# Hey car, what gear am I in?



## RayVIN (Dec 16, 2009)

2007 Sentra 2.0 6 speed Manual trans. 29k
When I did a test drive on this car the first thing I did was put it in reverse and drove forward. Found out about the ring that has to be pulled up on the shifter while using "Reverse" after 3 attempts. Anyway shouldn't this car have a "PRNDL" so I know what gear I'm in? I saw an add that showed an "R" in the orange cluster gauge between temp and fuel display. Maybe mine doesn't work or that just for upper models? Would this (if it works, if its on my model 2.0) tell me if I'm in 2nd or 6th gear, too?


----------



## chimmike (Oct 17, 2002)

No manual transmission car in that price point is going to have a gear indicator on it, are you kidding?

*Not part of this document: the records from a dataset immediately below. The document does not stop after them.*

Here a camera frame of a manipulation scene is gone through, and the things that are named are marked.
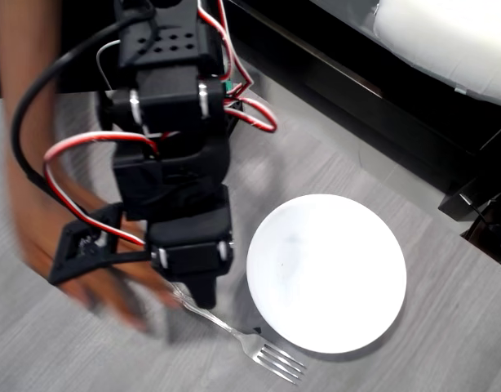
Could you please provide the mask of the person's hand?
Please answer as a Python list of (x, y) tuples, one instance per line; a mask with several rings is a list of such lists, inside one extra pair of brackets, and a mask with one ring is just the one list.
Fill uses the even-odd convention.
[(128, 281), (145, 287), (168, 307), (179, 305), (169, 285), (148, 262), (98, 269), (62, 283), (58, 288), (87, 308), (102, 305), (130, 327), (140, 332), (147, 332), (149, 326), (144, 317), (143, 307), (126, 284)]

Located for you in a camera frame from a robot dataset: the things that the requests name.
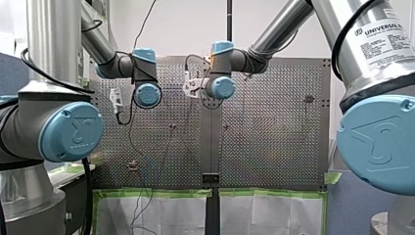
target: robotic arm
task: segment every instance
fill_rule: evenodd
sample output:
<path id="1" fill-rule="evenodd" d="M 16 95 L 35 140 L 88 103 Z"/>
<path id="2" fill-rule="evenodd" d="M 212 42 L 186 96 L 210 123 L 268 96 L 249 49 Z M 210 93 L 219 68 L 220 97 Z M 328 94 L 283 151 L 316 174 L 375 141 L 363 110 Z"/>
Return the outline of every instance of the robotic arm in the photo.
<path id="1" fill-rule="evenodd" d="M 157 80 L 156 53 L 150 48 L 135 48 L 131 54 L 116 52 L 82 4 L 82 46 L 96 62 L 102 78 L 129 78 L 135 85 L 134 102 L 152 109 L 161 101 Z"/>
<path id="2" fill-rule="evenodd" d="M 93 91 L 77 83 L 80 39 L 102 78 L 131 77 L 134 102 L 141 108 L 161 101 L 156 55 L 136 48 L 119 56 L 81 1 L 27 0 L 27 24 L 23 61 L 31 68 L 30 81 L 17 97 L 0 97 L 0 232 L 65 234 L 65 193 L 53 188 L 43 162 L 82 160 L 89 167 L 85 158 L 98 146 L 104 129 L 102 115 L 90 104 Z M 91 193 L 87 202 L 90 225 Z"/>
<path id="3" fill-rule="evenodd" d="M 333 49 L 333 70 L 346 86 L 338 130 L 344 161 L 379 189 L 415 195 L 415 52 L 387 0 L 290 0 L 248 51 L 213 43 L 207 95 L 230 98 L 232 71 L 265 72 L 314 12 Z"/>

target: white plastic sheet
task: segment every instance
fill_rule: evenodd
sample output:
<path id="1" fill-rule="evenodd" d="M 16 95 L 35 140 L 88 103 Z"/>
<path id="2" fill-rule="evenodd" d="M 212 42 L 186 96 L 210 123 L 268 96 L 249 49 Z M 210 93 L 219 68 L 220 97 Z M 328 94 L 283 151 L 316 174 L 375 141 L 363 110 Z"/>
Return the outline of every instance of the white plastic sheet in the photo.
<path id="1" fill-rule="evenodd" d="M 309 192 L 221 193 L 221 235 L 323 235 L 325 202 Z"/>
<path id="2" fill-rule="evenodd" d="M 168 194 L 124 192 L 96 197 L 94 234 L 97 235 L 204 235 L 208 193 Z M 147 207 L 132 224 L 136 215 Z"/>

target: silver cylinder
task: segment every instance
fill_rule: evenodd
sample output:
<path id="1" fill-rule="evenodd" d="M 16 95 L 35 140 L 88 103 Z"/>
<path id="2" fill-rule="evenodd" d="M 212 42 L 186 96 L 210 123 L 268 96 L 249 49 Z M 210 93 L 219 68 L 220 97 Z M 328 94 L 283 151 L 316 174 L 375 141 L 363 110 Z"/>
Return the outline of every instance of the silver cylinder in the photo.
<path id="1" fill-rule="evenodd" d="M 305 0 L 290 0 L 253 45 L 255 52 L 274 52 L 314 13 Z"/>
<path id="2" fill-rule="evenodd" d="M 52 77 L 79 86 L 80 0 L 27 0 L 28 56 Z M 30 79 L 45 82 L 36 72 Z"/>
<path id="3" fill-rule="evenodd" d="M 1 202 L 7 217 L 48 203 L 53 186 L 43 164 L 0 172 Z"/>
<path id="4" fill-rule="evenodd" d="M 366 2 L 312 0 L 331 48 L 347 21 Z M 342 45 L 338 68 L 346 86 L 344 101 L 358 99 L 369 88 L 378 89 L 381 83 L 415 71 L 415 53 L 389 1 L 375 2 L 360 16 Z"/>
<path id="5" fill-rule="evenodd" d="M 100 28 L 93 28 L 96 23 L 89 16 L 88 10 L 85 5 L 82 4 L 82 30 L 86 30 L 82 33 L 82 46 L 91 55 L 94 61 L 98 65 L 106 64 L 115 57 L 115 51 L 110 42 L 101 32 Z"/>
<path id="6" fill-rule="evenodd" d="M 65 234 L 65 193 L 54 190 L 43 164 L 1 171 L 0 187 L 8 234 Z"/>

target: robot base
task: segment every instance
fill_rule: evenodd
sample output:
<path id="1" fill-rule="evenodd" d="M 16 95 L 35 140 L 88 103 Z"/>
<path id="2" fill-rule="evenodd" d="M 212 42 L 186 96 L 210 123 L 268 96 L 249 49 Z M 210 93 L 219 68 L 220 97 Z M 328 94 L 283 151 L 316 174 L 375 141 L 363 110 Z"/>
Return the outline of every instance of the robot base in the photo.
<path id="1" fill-rule="evenodd" d="M 9 235 L 65 235 L 65 193 L 55 192 L 51 202 L 7 219 Z"/>

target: vertical metal pole
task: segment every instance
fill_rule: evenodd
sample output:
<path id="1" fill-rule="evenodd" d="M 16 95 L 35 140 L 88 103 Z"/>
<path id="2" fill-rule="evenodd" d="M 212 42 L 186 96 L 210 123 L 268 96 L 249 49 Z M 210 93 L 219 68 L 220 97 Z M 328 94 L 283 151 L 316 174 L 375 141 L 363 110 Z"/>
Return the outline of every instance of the vertical metal pole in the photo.
<path id="1" fill-rule="evenodd" d="M 54 78 L 77 84 L 80 0 L 27 0 L 28 56 Z M 46 81 L 35 73 L 30 79 Z"/>
<path id="2" fill-rule="evenodd" d="M 227 40 L 228 41 L 232 41 L 232 32 L 233 32 L 233 28 L 232 28 L 232 12 L 233 12 L 233 0 L 228 0 L 228 17 L 227 17 Z"/>

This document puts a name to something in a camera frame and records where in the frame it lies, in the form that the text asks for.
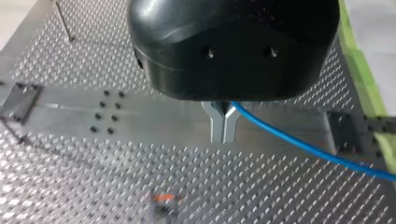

PRNDL is for automatic transmissions. I've owned probably a half dozen different manual trans cars from sentras to S2000 to a 350z, none had any sort of gear indicator or reverse indicator.


----------



## ranger81 (Jul 2, 2009)

I had a Dodge with a stick in it and it had a reverse light. That was handy.


----------



## RayVIN (Dec 16, 2009)

Thanks for the replys guys, that settles that.


----------



## Faja (Aug 31, 2009)

RayVIN said:


> Thanks for the replys guys, that settles that.


Sounds like this is your first M/T car. If so, don't worry about the gears, once you get the feel of it, you'll know what gear you're in!!!


----------